Exercise objective
Repeat the listing below exactly as given.

Data extract

Start of Block

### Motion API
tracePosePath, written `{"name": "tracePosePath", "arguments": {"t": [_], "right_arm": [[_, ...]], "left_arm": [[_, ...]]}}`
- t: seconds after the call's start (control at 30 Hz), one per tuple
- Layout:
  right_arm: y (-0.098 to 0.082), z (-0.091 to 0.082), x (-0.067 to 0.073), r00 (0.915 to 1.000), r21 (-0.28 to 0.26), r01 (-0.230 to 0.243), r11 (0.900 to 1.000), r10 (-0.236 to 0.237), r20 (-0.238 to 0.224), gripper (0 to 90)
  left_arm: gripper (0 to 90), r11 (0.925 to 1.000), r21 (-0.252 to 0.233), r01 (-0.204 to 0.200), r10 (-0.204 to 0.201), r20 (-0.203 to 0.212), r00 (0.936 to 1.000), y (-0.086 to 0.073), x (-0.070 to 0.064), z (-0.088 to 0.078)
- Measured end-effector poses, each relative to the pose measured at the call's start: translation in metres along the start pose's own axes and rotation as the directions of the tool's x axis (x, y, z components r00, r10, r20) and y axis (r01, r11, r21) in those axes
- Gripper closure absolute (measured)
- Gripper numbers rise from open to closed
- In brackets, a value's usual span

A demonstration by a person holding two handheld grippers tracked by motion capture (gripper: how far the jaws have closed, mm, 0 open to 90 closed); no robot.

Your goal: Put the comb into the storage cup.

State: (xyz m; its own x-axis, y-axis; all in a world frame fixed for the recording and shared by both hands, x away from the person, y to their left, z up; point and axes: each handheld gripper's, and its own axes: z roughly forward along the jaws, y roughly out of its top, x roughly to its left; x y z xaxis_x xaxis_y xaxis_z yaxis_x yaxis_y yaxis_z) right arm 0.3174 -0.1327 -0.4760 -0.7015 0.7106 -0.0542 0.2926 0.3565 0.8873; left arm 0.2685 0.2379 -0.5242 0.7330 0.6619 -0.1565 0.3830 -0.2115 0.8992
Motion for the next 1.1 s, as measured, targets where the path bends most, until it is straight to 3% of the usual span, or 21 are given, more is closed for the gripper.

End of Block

Solution below
### Motion API
tracePosePath, written `{"name": "tracePosePath", "arguments": {"t": [_], "right_arm": [[_, ...]], "left_arm": [[_, ...]]}}`
- t: seconds after the call's start (control at 30 Hz), one per tuple
- Layout:
  right_arm: y (-0.098 to 0.082), z (-0.091 to 0.082), x (-0.067 to 0.073), r00 (0.915 to 1.000), r21 (-0.28 to 0.26), r01 (-0.230 to 0.243), r11 (0.900 to 1.000), r10 (-0.236 to 0.237), r20 (-0.238 to 0.224), gripper (0 to 90)
  left_arm: gripper (0 to 90), r11 (0.925 to 1.000), r21 (-0.252 to 0.233), r01 (-0.204 to 0.200), r10 (-0.204 to 0.201), r20 (-0.203 to 0.212), r00 (0.936 to 1.000), y (-0.086 to 0.073), x (-0.070 to 0.064), z (-0.088 to 0.078)
- Measured end-effector poses, each relative to the pose measured at the call's start: translation in metres along the start pose's own axes and rotation as the directions of the tool's x axis (x, y, z components r00, r10, r20) and y axis (r01, r11, r21) in those axes
- Gripper closure absolute (measured)
- Gripper numbers rise from open to closed
- In brackets, a value's usual span

A demonstration by a person holding two handheld grippers tracked by motion capture (gripper: how far the jaws have closed, mm, 0 open to 90 closed); no robot.

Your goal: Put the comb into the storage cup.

State: (xyz m; its own x-axis, y-axis; all in a world frame fixed for the recording and shared by both hands, x away from the person, y to their left, z up; point and axes: each handheld gripper's, and its own axes: z roughly forward along the jaws, y roughly out of its top, x roughly to its left; x y z xaxis_x xaxis_y xaxis_z yaxis_x yaxis_y yaxis_z) right arm 0.3174 -0.1327 -0.4760 -0.7015 0.7106 -0.0542 0.2926 0.3565 0.8873; left arm 0.2685 0.2379 -0.5242 0.7330 0.6619 -0.1565 0.3830 -0.2115 0.8992
Motion for the next 1.1 s, as measured, targets where the path bends most, until it is straight to 3% of the usual span, or 21 are given, more is closed for the gripper.

Nothing else goes with this output.